**INSTRUCTIONS FOR THE TASK:** The exact lines of the listing, from its first through the line that contains "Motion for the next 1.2", are to make up the answer, and pictures are to be left out.

**RECORDS SHOWN:**
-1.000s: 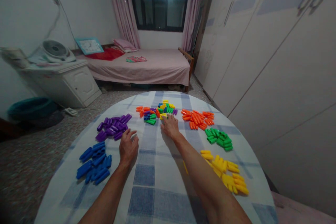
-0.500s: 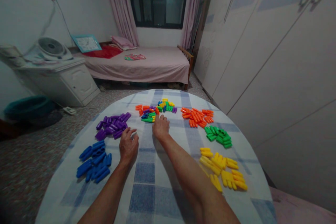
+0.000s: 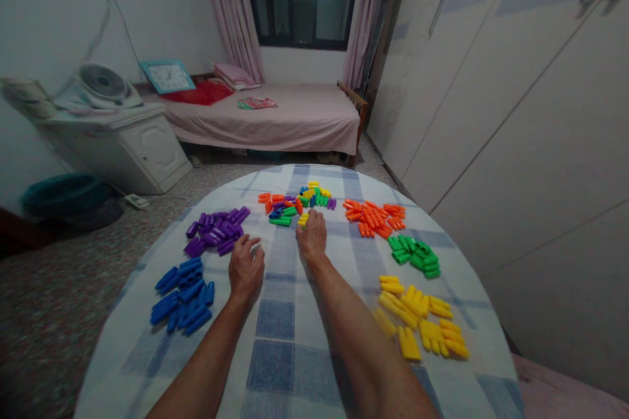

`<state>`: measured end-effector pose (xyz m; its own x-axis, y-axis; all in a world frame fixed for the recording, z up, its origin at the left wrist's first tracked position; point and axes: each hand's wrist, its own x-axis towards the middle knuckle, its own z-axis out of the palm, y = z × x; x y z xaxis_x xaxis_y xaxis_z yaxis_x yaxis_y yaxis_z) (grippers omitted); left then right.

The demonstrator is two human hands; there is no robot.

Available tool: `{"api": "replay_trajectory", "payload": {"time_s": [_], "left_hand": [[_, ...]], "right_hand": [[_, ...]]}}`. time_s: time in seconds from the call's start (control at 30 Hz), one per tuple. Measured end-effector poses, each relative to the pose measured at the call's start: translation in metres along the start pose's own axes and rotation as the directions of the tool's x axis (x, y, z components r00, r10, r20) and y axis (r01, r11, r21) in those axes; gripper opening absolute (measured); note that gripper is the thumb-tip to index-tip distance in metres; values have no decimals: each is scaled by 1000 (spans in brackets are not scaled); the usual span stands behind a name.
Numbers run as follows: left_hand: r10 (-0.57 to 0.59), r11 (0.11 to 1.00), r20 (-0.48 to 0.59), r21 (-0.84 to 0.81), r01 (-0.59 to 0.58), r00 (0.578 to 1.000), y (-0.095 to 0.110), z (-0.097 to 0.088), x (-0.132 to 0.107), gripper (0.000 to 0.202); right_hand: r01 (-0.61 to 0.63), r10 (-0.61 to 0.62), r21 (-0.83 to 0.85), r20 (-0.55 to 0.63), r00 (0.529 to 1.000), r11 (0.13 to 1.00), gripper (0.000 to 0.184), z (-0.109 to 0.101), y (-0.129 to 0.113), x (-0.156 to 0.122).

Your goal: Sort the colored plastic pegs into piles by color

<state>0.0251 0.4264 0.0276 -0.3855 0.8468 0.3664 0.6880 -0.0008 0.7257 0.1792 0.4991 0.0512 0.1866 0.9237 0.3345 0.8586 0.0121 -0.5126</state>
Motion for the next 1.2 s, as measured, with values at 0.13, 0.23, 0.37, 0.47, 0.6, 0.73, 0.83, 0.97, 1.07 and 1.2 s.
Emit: {"api": "replay_trajectory", "payload": {"time_s": [0.13, 0.23, 0.37, 0.47, 0.6, 0.73, 0.83, 0.97, 1.07, 1.2], "left_hand": [[-3, 1000, 2, -4, 3, 1000, 2, 0, 0, 31], [14, 999, 5, -43, -14, 1000, 4, 0, 1, 33], [112, 987, 116, -125, -97, 987, 5, 0, 2, 41], [209, 972, 236, -155, -175, 949, 5, -1, 2, 47], [256, 965, 261, -122, -231, 931, 6, -4, 0, 49], [157, 987, 152, -66, -149, 976, 8, -5, 0, 47], [168, 985, 114, 11, -170, 979, 7, -3, 0, 51], [133, 989, 40, 67, -135, 990, 2, 1, 0, 48], [119, 988, 42, 95, -122, 992, -1, 2, 0, 41], [134, 981, 59, 132, -141, 989, -2, 1, 2, 39]], "right_hand": [[-43, 42, 353, 10, 999, 935, 39, 3, 3, 1], [-88, 8, 508, 158, 987, 857, 32, 0, 0, -6], [-98, -195, 670, 348, 917, 735, 33, -8, -9, -24], [-137, -306, 733, 436, 847, 666, 37, -15, -14, -33], [-105, -323, 682, 470, 822, 724, 40, -24, -9, -29], [63, -208, 354, 389, 897, 933, 37, -26, 9, -15], [101, -171, 215, 338, 926, 971, 41, -27, 15, -5], [211, -251, 150, 346, 904, 966, 44, -19, -3, -6], [226, -219, 6, 275, 936, 974, 40, -4, -28, -15], [75, -66, -102, 83, 994, 992, 43, 14, -48, -24]]}}
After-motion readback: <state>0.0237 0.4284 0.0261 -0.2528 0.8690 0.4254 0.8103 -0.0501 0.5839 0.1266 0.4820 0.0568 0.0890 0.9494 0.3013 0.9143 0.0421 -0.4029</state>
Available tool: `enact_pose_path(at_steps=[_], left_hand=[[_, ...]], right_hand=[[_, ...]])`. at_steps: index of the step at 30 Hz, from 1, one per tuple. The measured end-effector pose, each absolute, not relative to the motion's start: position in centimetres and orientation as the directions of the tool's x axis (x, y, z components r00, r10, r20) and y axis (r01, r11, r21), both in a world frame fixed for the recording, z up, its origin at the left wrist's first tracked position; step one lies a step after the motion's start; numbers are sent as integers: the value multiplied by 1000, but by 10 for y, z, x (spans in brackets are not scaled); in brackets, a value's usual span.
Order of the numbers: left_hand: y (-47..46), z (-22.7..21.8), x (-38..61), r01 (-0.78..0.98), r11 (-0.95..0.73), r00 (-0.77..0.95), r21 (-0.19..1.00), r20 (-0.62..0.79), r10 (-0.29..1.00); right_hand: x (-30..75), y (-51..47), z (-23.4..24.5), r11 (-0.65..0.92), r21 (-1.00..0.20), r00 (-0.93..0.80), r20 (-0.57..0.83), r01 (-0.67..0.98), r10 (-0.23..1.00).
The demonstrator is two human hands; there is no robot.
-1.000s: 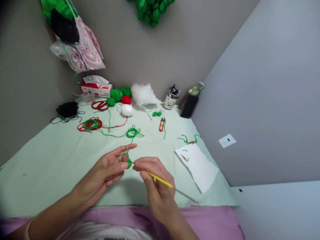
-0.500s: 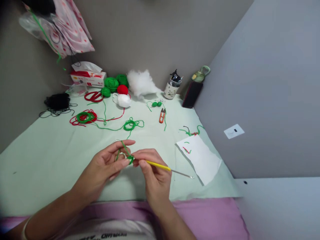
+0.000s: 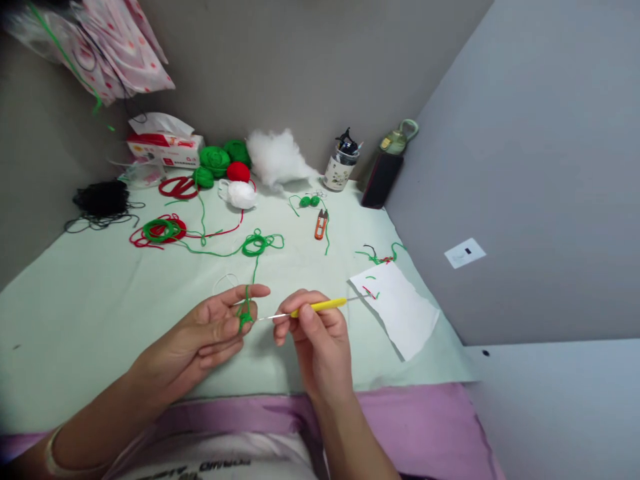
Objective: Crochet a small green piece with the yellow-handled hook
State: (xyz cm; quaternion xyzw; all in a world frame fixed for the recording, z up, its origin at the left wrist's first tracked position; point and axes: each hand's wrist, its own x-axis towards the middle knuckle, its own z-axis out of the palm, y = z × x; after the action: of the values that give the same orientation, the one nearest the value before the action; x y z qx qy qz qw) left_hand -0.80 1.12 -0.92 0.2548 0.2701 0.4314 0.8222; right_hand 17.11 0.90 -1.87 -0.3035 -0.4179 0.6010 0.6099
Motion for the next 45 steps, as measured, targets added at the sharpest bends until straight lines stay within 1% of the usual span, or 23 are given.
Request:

**FINAL ANSWER:**
-1.000s: 
-0.500s: 
+0.000s: 

`<state>`: measured end-effector pose (xyz m; its own x-axis, y-axis; all in a world frame fixed for the recording, z up, its origin at the left wrist's first tracked position; point and axes: each hand's wrist, its own x-axis towards the middle knuckle, its own z-axis out of the palm, y = z × x; x y z xaxis_x xaxis_y xaxis_z yaxis_x yaxis_y yaxis_z) (grippers omitted); left then right.

The demonstrator is two human hands; there is no robot.

Available tool: `{"api": "replay_trajectory", "payload": {"time_s": [_], "left_hand": [[_, ...]], "right_hand": [[_, ...]]}}`. time_s: time in seconds from the call's start (control at 30 Hz), one per tuple. Measured end-effector poses, each relative to the pose measured at the call's start: translation in metres along the start pose's own axes and rotation as the directions of the tool's x axis (x, y, z components r00, r10, r20) and y axis (r01, r11, r21) in those axes; gripper opening absolute (measured); note that gripper is the thumb-tip to index-tip distance in metres; values have no decimals: each is scaled by 1000 (spans in brackets are not scaled); the usual span stands behind a name.
Numbers run as follows: left_hand: r10 (-0.57 to 0.59), r11 (0.11 to 1.00), r20 (-0.48 to 0.59), r21 (-0.84 to 0.81), r01 (-0.59 to 0.58), r00 (0.578 to 1.000), y (-0.095 to 0.110), z (-0.097 to 0.088), x (-0.132 to 0.107), gripper (0.000 to 0.202); right_hand: r01 (-0.61 to 0.63), r10 (-0.61 to 0.62), r21 (-0.83 to 0.85), r20 (-0.55 to 0.63), r00 (0.529 to 1.000), r11 (0.13 to 1.00), gripper (0.000 to 0.184), z (-0.109 to 0.101), y (-0.129 to 0.113), x (-0.156 to 0.122).

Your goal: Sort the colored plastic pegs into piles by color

<state>0.0251 0.4264 0.0276 -0.3855 0.8468 0.3664 0.6880 -0.0008 0.7257 0.1792 0.4991 0.0512 0.1866 0.9237 0.3345 0.8586 0.0121 -0.5126</state>
Motion for the next 1.2 s, as measured, with values at 0.13, 0.23, 0.37, 0.47, 0.6, 0.73, 0.83, 0.97, 1.07 and 1.2 s.

The answer has been given in its entirety.